EXERCISE: Start the output with the opening line of the listing below and continue, reproducing each line exactly, up to and including the line that contains "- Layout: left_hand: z".

SUPPLIED MATERIAL:
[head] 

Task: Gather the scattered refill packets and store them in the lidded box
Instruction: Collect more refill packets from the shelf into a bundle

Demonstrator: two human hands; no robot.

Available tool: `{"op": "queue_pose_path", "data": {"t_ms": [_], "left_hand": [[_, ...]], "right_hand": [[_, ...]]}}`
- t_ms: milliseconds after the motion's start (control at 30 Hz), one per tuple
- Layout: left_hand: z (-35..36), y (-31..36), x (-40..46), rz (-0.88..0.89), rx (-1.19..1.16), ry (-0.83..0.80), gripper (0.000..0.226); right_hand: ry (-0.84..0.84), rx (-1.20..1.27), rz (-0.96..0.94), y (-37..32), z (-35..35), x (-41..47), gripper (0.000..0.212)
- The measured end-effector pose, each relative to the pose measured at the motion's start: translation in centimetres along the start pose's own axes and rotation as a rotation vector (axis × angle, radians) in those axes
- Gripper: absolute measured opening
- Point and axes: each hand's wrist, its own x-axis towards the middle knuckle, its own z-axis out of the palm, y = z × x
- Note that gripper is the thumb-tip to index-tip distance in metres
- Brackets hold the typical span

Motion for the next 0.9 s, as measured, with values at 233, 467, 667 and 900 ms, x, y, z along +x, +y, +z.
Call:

RESULT FOR THIS TASK:
[head] 

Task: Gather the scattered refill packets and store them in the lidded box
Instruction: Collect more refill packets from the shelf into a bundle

Demonstrator: two human hands; no robot.

Available tool: `{"op": "queue_pose_path", "data": {"t_ms": [_], "left_hand": [[_, ...]], "right_hand": [[_, ...]]}}`
- t_ms: milliseconds after the motion's start (control at 30 Hz), one per tuple
- Layout: left_hand: z (-35..36), y (-31..36), x (-40..46), rz (-0.88..0.89), rx (-1.19..1.16), ry (-0.83..0.80), gripper (0.000..0.226); right_hand: ry (-0.84..0.84), rx (-1.20..1.27), rz (-0.96..0.94), y (-37..32), z (-35..35), x (-41..47), gripper (0.000..0.212)

With this, the output is complete.